WHAT THE TASK REQUIRES: Scan the material for "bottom". Copy every line it appears in.

TASK MATERIAL:
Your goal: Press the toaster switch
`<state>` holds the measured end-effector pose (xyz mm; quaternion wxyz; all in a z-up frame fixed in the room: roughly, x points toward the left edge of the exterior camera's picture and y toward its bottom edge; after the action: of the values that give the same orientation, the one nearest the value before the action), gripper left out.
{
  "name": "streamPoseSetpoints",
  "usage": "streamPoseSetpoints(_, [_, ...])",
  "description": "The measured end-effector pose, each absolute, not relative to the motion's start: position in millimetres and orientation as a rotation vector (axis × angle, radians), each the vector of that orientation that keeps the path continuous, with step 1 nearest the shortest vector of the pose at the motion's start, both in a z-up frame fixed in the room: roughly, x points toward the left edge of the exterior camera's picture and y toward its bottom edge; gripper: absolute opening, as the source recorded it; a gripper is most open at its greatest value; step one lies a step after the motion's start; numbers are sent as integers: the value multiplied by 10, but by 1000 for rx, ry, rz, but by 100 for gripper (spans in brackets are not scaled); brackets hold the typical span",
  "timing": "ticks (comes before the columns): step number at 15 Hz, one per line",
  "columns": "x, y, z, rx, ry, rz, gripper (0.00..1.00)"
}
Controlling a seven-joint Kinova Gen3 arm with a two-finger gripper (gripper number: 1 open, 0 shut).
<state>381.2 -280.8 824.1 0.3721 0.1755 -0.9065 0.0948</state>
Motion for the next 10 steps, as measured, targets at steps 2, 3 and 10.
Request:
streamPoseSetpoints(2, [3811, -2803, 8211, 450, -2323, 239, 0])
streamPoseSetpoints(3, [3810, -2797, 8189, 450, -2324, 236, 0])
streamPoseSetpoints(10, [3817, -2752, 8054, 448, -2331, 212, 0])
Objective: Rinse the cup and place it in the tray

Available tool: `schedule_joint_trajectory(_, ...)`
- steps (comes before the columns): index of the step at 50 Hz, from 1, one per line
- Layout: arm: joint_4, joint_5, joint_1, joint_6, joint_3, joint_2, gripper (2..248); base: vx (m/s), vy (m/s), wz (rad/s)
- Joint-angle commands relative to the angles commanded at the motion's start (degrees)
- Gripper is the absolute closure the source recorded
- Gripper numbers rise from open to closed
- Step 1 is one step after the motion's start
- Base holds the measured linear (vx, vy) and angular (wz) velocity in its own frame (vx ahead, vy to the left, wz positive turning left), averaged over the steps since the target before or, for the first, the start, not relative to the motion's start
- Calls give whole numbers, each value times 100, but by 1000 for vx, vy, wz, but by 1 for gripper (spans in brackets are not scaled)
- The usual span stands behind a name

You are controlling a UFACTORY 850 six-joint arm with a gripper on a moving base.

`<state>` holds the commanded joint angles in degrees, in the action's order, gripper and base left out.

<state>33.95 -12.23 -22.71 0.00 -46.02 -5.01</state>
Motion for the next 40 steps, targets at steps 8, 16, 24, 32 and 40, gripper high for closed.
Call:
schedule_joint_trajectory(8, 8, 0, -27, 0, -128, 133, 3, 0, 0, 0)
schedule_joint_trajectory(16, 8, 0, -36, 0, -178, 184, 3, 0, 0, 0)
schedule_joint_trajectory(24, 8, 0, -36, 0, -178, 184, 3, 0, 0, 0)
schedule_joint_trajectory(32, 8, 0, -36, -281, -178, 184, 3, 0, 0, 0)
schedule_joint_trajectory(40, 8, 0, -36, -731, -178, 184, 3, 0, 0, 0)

RESULT BELOW:
`<state>` holds the measured end-effector pose (xyz mm; quaternion wxyz; all in a z-up frame fixed in the room: roughly, x points toward the left edge of the exterior camera's picture and y toward its bottom edge; after the action: of the values that give the same orientation, the one nearest the value before the action), gripper left out.
  "description": "The measured end-effector pose, each absolute, not relative to the motion's start: position in millimetres and orientation as a rotation vector (axis × angle, radians), each the vector of that orientation that keeps the path continuous, with step 1 nearest the shortest vector of the pose at the motion's start, both in a z-up frame fixed in the room: roughly, x points toward the left edge of the exterior camera's picture and y toward its bottom edge; gripper: absolute opening, as the source recorded it; a gripper is most open at its greatest value; step one lies a step after the motion's start; numbers are sent as integers: the value multiplied by 10, but by 1000 for rx, ry, rz, but by 100 for gripper (spans in brackets are not scaled); brackets hold the typical span",

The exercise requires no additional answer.